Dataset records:
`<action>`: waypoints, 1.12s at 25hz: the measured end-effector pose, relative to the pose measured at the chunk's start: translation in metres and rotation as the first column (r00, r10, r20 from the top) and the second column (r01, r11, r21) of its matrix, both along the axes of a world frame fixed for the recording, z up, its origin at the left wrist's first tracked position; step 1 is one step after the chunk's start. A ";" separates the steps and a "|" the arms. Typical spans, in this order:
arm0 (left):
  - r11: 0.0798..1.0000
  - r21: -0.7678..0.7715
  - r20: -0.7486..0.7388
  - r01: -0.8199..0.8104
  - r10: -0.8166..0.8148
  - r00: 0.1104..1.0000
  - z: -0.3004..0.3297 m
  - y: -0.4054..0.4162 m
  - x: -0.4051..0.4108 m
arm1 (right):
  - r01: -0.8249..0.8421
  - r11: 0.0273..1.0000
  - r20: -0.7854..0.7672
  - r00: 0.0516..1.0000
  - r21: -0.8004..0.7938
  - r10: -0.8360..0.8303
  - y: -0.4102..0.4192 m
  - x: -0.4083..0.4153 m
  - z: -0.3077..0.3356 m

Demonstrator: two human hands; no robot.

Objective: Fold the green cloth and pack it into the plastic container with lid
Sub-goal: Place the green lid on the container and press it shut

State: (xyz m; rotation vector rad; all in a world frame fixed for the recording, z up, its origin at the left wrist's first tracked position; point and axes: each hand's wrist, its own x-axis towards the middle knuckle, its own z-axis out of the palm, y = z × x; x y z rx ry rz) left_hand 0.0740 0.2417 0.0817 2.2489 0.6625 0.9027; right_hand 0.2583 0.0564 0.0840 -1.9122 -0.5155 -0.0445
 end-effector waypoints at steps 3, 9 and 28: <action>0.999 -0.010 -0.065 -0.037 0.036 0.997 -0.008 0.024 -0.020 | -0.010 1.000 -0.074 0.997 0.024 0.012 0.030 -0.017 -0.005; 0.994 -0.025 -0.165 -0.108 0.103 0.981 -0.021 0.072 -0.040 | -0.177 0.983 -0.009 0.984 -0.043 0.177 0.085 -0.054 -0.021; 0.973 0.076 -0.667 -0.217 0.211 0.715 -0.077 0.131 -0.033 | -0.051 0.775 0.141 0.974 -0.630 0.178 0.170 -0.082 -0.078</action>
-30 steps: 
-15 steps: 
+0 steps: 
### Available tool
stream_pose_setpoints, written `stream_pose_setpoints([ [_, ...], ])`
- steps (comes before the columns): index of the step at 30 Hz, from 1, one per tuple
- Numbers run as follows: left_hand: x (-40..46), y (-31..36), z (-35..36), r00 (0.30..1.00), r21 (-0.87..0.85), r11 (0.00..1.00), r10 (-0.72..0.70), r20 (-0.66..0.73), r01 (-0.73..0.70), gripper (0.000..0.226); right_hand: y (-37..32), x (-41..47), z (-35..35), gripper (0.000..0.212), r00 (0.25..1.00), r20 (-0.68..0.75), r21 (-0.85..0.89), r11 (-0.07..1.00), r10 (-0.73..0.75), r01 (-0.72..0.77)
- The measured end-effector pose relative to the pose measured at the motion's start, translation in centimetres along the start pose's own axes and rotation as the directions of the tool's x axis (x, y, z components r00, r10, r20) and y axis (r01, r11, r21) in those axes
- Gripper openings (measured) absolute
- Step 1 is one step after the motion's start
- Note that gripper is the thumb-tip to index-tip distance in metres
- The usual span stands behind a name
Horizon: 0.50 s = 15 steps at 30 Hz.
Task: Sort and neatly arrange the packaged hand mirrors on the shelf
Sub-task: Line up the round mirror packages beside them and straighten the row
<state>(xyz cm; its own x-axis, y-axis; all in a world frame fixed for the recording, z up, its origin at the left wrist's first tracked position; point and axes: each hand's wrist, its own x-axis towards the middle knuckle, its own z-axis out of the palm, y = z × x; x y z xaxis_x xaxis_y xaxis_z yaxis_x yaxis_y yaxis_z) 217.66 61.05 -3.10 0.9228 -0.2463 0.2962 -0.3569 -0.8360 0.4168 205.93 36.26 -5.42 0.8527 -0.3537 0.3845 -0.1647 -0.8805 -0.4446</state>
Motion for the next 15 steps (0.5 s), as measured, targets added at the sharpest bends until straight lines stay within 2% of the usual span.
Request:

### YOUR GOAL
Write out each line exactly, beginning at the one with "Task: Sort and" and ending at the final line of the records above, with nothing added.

### WRITTEN REPLY
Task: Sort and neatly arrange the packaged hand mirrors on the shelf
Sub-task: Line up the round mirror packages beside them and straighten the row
<state>(xyz cm; its own x-axis, y-axis; all in a world frame fixed for the recording, z up, its origin at the left wrist's first tracked position; point and axes: each hand's wrist, its own x-axis towards the middle knuckle, its own z-axis out of the palm, y = z × x; x y z xaxis_x xaxis_y xaxis_z yaxis_x yaxis_y yaxis_z) 217.66 61.05 -3.10 0.9228 -0.2463 0.2962 -0.3569 -0.8360 0.4168 205.93 36.26 -5.42 0.8527 -0.3537 0.3845 -0.1647 -0.8805 -0.4446</state>
Motion for the next 15 steps (0.5 s), as measured, targets added at the sharpest bends until straight lines stay within 2% of the usual span.
Request:

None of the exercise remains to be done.